At the center of the maze, Rust has a vision/ hallucination of what appears to be a black vortex, suspended over the spot where so many innocents have died. The possibility is tentatively advanced that maybe there’s more to this than just a madman, or even a unclean conspiracy. Perhaps there is something else sowing evil and horror in the land and possessing people with the urge to violate and kill. Or maybe it’s just Rust’s drug-addled synapses misfiring. The vision passes, a duel ensues and, against fearful strength and terrible injuries, the two men manage to slay the beast.


This is where any decent writer would have ended the story: two warriors bleeding out on the carcass of the monster.


That must not have tested well, so we are treated to a lengthy epilogue. Rust improbably survives being disemboweled, the flashing police lights arrive deus ex machina, and the two heroes are whisked off to hospital where they recuperate. Marty receives a visit from his wife and daughters and has a good cry. Cohle assumes a fully Christ-like posture in his hospital bed.


The black pit is opened, the innumerable bodies of children are exhumed, the murder cult is dispersed, the unwatchable video is sent to every major network and newspaper. Everything comes to light.

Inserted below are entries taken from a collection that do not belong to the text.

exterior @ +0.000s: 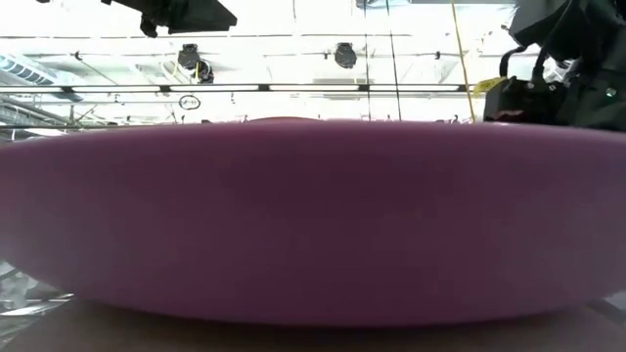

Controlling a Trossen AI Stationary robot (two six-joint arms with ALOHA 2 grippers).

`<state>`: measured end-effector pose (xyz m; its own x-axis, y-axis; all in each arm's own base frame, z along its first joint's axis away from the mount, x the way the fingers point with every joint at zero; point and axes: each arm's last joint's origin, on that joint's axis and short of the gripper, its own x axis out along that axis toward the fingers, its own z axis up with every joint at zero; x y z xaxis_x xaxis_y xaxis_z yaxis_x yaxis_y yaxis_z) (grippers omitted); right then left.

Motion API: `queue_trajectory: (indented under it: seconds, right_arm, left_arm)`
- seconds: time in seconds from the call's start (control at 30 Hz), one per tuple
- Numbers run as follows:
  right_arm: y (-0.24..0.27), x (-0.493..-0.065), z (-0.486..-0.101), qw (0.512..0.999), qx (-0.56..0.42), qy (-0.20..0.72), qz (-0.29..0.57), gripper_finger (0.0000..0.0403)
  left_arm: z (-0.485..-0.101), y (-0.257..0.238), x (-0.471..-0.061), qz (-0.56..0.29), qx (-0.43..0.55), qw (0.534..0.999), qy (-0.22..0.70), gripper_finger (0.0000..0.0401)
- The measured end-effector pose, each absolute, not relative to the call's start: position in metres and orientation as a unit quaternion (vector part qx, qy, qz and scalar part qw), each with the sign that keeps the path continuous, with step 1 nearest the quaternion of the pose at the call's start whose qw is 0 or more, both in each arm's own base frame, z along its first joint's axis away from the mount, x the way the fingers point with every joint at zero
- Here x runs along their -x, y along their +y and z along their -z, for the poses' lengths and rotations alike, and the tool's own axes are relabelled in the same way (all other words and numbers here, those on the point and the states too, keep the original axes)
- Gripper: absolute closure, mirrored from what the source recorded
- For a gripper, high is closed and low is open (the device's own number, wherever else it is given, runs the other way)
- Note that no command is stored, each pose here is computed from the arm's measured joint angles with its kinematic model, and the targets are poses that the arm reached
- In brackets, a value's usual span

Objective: Place and stack plates onto a shelf
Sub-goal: Stack the pink plate on top of the orange plate on the shelf

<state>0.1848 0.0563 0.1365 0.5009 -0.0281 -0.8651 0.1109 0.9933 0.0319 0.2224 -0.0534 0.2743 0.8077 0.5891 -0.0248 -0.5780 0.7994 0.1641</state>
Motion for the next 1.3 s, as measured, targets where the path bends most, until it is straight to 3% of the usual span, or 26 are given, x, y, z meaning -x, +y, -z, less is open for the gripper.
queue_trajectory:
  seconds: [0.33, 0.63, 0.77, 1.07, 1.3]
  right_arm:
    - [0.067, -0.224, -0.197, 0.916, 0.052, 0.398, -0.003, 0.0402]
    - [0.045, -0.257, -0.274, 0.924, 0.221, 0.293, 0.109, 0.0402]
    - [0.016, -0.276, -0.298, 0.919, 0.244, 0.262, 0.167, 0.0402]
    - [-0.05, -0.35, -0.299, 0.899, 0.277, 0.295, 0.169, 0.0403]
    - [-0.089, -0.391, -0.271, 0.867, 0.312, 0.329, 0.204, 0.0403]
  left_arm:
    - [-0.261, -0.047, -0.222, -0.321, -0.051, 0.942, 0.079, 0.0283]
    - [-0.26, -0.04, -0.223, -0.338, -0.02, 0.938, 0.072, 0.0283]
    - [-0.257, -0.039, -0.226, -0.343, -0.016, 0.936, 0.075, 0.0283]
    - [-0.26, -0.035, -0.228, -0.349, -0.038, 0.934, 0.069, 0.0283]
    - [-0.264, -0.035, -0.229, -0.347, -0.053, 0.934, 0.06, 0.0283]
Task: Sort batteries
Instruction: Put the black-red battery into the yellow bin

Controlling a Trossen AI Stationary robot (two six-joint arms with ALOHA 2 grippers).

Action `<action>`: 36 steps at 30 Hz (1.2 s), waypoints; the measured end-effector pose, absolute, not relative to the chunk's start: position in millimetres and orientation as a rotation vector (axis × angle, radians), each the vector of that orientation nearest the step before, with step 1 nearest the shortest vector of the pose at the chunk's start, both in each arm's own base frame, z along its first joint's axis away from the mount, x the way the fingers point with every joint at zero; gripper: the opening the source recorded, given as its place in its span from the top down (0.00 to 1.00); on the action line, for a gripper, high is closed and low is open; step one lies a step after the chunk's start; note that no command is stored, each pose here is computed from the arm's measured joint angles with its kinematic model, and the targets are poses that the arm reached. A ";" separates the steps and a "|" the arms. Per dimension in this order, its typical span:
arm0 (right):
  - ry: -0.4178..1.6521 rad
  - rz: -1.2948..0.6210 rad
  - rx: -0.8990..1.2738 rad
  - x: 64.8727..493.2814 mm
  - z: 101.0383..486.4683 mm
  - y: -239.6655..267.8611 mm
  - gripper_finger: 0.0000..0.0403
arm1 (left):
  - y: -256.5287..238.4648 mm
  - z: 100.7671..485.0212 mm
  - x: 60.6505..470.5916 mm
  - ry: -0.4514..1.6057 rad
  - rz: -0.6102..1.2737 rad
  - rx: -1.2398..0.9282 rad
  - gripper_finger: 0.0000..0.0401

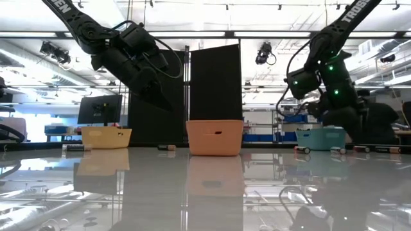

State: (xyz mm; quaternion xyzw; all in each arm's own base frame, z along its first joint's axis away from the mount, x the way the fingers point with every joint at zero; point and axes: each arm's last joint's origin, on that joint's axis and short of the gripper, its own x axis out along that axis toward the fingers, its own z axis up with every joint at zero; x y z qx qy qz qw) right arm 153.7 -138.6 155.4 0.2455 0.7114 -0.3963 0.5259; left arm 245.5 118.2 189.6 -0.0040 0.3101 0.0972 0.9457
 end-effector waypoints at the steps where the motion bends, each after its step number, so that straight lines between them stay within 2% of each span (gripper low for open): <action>1: 1.683 -0.953 0.620 153.1 154.8 -140.1 0.65 | 118.2 189.6 245.5 0.632 0.198 -0.008 0.99; 11: 1.664 -1.008 0.768 133.1 144.1 -152.2 0.64 | 117.9 189.6 245.6 0.631 0.193 -0.011 0.99; 21: 1.618 -0.942 0.831 129.5 142.9 -158.7 0.65 | 117.8 189.6 245.6 0.630 0.190 -0.012 0.99; 26: 1.602 -0.849 0.855 131.2 140.2 -156.3 0.70 | 117.8 189.6 245.6 0.629 0.192 -0.019 0.99; 36: 1.619 -0.794 0.798 139.7 136.2 -143.9 0.83 | 119.2 193.6 247.9 0.584 0.203 -0.001 0.99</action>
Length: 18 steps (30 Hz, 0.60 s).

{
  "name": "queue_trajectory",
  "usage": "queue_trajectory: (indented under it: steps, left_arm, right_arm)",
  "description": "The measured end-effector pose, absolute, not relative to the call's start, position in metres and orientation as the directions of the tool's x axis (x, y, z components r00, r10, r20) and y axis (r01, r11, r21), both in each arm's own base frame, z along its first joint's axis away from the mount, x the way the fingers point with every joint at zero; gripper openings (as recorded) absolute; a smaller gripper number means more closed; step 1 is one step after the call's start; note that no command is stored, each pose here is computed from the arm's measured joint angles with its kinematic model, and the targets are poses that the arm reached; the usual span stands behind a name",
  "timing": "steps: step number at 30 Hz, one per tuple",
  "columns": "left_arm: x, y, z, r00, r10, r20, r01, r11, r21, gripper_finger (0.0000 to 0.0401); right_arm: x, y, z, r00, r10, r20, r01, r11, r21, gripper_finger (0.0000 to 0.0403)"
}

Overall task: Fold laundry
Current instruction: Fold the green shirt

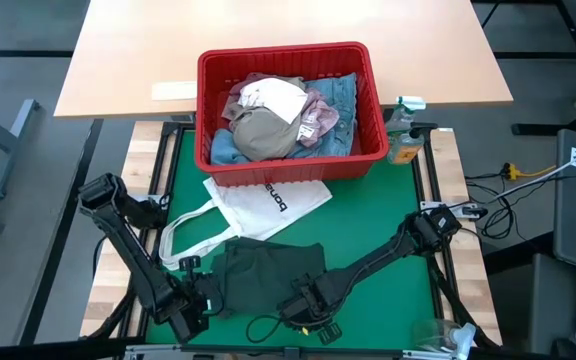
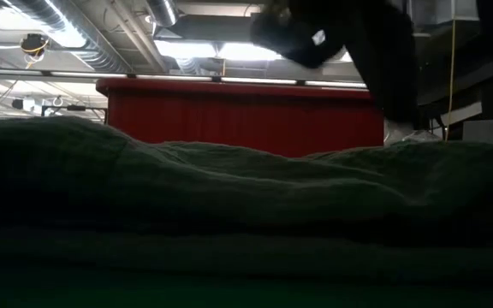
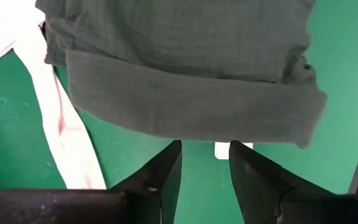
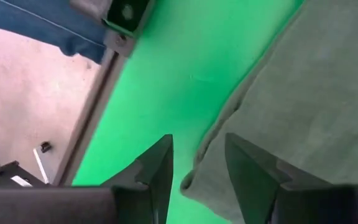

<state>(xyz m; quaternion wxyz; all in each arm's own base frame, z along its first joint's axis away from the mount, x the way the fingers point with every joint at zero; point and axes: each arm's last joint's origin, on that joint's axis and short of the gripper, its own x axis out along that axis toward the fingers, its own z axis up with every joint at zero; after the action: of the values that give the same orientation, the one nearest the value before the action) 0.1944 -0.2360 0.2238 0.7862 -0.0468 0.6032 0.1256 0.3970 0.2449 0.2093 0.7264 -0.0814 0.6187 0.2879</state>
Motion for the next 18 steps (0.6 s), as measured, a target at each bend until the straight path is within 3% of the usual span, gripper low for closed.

Outside the hospital, Marty presents Rust with a pack of cigarettes and Rust confesses that at the moment of death, he felt the love of his daughter waiting for him in the warm darkness below death. The two men look up at the stars in the night sky and discuss which is stronger: darkness or light. ‘You ask me, the light’s winning,’ murmurs Rust as Marty helps him away from the hospital towards a more hopeful future. The camera lingers on the sky as more and more stars come out.


The tone, which I find utterly unconvincing and at odds with the message of the show and McConnaughey’s mesmerizing performance, is that evil can be exorcised. The story stops being one about pilgrims toiling in a savage land, and becomes one about purification of the land and the self. The catharsis is too complete and lapses into exactly the kind of self-delusion that Rust used to mock as no weapon against true evil. I did not want to feel good at the end of this story. I wanted Rust sacrificed on the corpse of the beast and Marty alone with his regrets, and the world the way it is.


There is an aerial shot that occurs just before this: combing over plantations and levees, bayous and townships, back to the murder tree silhouetted against the setting sun, that I think would have made a far better closing image for True Detective. Perhaps the camera could have lingered on something ill-defined, hanging in the branches, or on the black hole at the center of the wreath of twigs.


Lengthening shadows, and watchfulness and the void.